By Chris O’Neill, The Lens contributing opinion writer |

Recovery School District Superintendent Paul Vallas is undeniably a busy man. Reorganizing the New Orleans public school system after Katrina and all the years of pre-Katrina neglect is a Herculean task. There’s so much to do, it leaves little time to pause and listen to suggestions, to remember to include every stakeholder in decision making, to consider all the creative options that might make the new schools better than the old ones. Yes, it is difficult to do all this, but that’s not to say it shouldn’t be done.

The RSD’s focus on open-enrollment charter schools as key to the turnaround should result, at the very least, in a broader range of choices for parents who want to send their kids to public school. Choice has always been a pillar of the charter school movement. But, choice doesn’t seem to be winning out in the neighborhoods surrounding Colton School on St. Claude Avenue. In a draft school assignment plan now being tweaked through a series of public meetings, the RSD has recommended reopening the historic public school as a charter operated by KIPP, a national charter management team already in charge of two schools on the campus of the old Frederick Douglass School a few blocks away, not to mention the former McDonogh 15 school in the French Quarter.

KIPP’s regimentation and extended school days have proven remarkably effective with some children, but hold little appeal to many parents living near Colton, myself included. We envision a more flexible school schedule, and a classroom philosophy geared towards a diversity of learning styles and student needs.

Colton is at the nexus of three old New Orleans neighborhoods, Marigny, St. Roch and Bywater. These neighborhoods are still home to many families without the option of educating their children privately, the group New Orleans public schools have historically served, or, too often, underserved. But also within these neighborhoods are middle income families – both black and white — who are eager, to send their kids to a neighborhood public school if given a choice with which they’re comfortable. The demographic shift of middle-income families to these neighborhoods in recent years has gone unnoticed by a lot of New Orleanians in other parts of town but is readily apparent to those who live and work downtown. Anyone who frequents Markey Park in Bywater or Washington Square Park in the Marigny is aware of a middle-income micro baby boom. The presence of this critical mass of middle-income kids in the neighborhood now makes it possible for the first time in years for Colton School, when it reopens after renovation, to draw together a truly diverse student body from the surrounding neighborhoods. And this trend, which began prior to Katrina, is likely to continue.

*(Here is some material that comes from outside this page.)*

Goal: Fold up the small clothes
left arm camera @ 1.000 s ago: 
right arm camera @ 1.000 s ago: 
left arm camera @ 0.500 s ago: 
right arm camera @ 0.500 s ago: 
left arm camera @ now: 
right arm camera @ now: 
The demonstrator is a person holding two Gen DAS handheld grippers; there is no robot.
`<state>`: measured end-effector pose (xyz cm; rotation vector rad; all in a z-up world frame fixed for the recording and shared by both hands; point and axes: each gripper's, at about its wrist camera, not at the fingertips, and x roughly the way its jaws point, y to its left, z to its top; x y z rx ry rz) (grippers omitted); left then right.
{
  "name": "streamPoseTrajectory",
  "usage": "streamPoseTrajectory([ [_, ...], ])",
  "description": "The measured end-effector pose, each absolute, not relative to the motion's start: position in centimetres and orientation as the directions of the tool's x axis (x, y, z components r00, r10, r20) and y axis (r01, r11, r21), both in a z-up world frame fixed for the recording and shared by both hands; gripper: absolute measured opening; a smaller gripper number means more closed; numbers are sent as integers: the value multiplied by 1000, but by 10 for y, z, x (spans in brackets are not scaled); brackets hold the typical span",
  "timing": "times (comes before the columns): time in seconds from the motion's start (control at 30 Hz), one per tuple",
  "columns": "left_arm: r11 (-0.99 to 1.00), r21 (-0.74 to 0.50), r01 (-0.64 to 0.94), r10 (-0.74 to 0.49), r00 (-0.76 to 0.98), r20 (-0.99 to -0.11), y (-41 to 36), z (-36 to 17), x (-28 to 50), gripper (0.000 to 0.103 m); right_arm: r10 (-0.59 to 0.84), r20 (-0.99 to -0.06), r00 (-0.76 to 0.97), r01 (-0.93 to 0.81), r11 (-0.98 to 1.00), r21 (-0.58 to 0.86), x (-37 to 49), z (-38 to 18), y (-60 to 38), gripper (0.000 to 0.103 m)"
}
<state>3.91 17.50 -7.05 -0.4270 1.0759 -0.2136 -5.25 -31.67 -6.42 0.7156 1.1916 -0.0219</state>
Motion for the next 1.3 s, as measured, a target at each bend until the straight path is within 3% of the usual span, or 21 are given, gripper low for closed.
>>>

The former Colton facility on St. Claude Avenue is at the center of a neighborhood dispute.

Attracting middle-income families will enrich the public school system and set a positive example for other neighborhoods. But, it won’t happen if unilateral, un-transparent decisions are made by the RSD for the sake of expediency. The outsourcing of the majority of downtown schools to a single charter operator that has earned a reputation educating primarily underserved, low-income populations dishonors the idea that racial, cultural and socioeconomic diversity is possible in New Orleans public schools and that kids from different backgrounds can benefit by going to school together.
The RSD has congratulated itself for holding numerous public meetings about the design and layout of schools to be rebuilt or renovated, Colton included, but where were the meetings about the more important issue: who will operate those schools? Who will actually be educating our children and how will they do it?
As difficult and demanding as his job may be, Mr. Vallas must find the time to listen to neighborhood input. Why? Because in the modern history of the system, never has elected leadership been at a greater remove from local decision making. If he doesn’t take seriously the concern of parents in the community, many of those parents will have no recourse other than abandoning the public school system.
Now is not the time to conduct perfunctory meetings just to meet a statutory requirement. Now is the time to make the input at such meetings — particularly from parents — a fundamental part of the process of selecting charter school operators. Mr. Vallas should go out of his way to listen to concerned community members who live near Colton about the kind of charter operator to be awarded that school.

Chris O’Neill is a parent and a member of the Colton Group, which is advocating for neighborhood involvement at the former school campus.